Work to be completed: Find each line in the records below that contains the word "shown", and copy it out.

Data extracts:
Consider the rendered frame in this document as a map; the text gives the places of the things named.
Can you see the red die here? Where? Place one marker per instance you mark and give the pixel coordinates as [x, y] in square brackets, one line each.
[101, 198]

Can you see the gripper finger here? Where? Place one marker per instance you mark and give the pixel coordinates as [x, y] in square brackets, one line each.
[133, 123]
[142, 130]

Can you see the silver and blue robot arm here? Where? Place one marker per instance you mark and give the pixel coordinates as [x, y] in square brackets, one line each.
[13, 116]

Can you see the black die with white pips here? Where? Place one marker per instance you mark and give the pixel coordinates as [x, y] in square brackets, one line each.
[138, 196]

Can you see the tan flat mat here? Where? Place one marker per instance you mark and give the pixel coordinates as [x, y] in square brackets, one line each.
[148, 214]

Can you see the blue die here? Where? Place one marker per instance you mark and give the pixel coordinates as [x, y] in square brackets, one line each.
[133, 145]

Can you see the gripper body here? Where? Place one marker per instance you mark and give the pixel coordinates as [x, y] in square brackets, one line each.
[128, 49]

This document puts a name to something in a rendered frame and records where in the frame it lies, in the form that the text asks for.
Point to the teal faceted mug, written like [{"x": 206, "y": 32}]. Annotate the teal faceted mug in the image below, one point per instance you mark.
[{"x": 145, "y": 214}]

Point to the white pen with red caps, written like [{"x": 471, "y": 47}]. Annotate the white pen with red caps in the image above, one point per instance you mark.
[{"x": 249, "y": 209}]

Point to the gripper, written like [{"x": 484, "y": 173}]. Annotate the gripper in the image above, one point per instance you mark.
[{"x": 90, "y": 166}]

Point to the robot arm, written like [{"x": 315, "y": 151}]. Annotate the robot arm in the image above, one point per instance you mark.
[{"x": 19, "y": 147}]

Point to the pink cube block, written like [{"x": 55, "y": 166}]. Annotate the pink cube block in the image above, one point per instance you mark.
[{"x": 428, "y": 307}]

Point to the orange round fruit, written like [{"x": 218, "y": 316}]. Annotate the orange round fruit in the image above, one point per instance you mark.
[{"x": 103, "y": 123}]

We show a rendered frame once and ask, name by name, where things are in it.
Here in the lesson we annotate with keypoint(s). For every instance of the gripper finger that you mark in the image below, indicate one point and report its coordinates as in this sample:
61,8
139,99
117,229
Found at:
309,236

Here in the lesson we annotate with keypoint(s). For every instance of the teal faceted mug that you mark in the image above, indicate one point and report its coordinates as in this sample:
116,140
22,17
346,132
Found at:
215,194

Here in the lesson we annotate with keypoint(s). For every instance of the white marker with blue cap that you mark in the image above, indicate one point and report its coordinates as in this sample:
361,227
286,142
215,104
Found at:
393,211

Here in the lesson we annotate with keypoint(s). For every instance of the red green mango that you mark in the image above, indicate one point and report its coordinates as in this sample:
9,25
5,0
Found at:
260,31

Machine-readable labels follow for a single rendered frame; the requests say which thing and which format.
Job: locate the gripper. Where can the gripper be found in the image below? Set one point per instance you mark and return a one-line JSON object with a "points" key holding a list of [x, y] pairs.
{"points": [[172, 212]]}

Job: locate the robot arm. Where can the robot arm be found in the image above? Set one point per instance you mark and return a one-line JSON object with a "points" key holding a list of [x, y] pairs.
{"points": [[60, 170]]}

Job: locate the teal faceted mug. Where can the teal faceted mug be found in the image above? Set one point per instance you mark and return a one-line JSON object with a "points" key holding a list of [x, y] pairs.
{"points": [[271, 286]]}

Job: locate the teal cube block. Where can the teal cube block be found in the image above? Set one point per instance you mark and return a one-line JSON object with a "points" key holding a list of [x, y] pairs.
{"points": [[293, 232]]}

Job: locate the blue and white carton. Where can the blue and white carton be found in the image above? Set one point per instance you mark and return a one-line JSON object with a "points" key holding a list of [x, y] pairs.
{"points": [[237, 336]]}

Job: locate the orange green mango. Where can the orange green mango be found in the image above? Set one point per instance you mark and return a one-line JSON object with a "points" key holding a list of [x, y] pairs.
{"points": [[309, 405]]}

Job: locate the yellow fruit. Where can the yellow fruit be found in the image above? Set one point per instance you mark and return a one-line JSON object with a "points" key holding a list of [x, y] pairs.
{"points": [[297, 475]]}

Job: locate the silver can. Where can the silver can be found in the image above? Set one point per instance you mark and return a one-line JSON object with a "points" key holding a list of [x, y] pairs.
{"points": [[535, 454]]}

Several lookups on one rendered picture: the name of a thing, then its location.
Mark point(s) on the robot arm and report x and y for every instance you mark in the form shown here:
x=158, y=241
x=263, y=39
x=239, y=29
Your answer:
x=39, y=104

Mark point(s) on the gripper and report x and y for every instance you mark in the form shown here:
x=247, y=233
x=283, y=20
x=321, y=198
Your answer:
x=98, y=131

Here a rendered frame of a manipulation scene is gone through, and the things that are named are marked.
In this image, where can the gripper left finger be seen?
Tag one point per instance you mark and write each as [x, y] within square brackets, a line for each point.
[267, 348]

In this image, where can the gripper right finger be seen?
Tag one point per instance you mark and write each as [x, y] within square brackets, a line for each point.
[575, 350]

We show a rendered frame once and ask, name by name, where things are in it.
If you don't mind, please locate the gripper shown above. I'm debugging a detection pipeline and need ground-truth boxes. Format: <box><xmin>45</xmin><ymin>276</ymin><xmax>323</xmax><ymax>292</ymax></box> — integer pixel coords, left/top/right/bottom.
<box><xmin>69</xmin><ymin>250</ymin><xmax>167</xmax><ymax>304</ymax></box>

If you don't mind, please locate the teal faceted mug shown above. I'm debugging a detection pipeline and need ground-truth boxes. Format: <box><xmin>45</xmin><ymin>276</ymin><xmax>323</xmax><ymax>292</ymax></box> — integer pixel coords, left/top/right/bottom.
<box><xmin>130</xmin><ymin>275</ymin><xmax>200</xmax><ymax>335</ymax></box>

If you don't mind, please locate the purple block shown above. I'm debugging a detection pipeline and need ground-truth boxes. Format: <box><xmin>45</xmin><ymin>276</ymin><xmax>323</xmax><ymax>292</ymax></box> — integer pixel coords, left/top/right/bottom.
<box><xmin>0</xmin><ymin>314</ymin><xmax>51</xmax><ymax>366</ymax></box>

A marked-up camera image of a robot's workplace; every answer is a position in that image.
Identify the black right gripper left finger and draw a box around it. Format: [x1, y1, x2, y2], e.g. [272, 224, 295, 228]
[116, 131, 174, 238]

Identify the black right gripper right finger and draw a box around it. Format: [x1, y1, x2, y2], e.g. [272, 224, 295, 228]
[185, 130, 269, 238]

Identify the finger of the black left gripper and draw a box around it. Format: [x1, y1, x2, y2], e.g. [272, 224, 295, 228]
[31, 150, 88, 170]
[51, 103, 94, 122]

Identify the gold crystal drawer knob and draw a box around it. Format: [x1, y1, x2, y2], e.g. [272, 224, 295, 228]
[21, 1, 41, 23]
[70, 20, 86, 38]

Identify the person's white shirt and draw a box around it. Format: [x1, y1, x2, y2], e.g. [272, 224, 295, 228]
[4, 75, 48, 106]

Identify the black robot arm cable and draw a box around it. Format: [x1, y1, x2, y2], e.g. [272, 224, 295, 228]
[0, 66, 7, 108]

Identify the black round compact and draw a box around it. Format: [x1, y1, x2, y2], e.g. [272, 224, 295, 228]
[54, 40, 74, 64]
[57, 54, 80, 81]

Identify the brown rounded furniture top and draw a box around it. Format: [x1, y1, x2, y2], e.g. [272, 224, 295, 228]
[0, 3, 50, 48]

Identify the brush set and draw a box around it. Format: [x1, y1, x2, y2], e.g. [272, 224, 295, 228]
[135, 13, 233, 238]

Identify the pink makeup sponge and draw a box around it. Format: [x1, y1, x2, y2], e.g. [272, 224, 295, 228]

Answer for this exercise:
Mark point(s) on the robot arm and report x and y for every instance you mark in the form shown here:
Mark point(s) on the gripper and report x and y for every instance you mark in the form shown here:
If you don't mind, please locate the gripper shown above. I'm debugging a detection pipeline and need ground-truth boxes. Format: <box><xmin>45</xmin><ymin>276</ymin><xmax>323</xmax><ymax>292</ymax></box> — integer pixel coords, left/top/right/bottom.
If you don't mind, please locate the teal faceted mug shown above. I'm debugging a detection pipeline and need ground-truth boxes. Format: <box><xmin>45</xmin><ymin>276</ymin><xmax>323</xmax><ymax>292</ymax></box> — integer pixel coords, left/top/right/bottom.
If you don't mind, please locate the purple block shown above. I'm debugging a detection pipeline and need ground-truth boxes. Format: <box><xmin>45</xmin><ymin>276</ymin><xmax>323</xmax><ymax>292</ymax></box> — integer pixel coords, left/top/right/bottom.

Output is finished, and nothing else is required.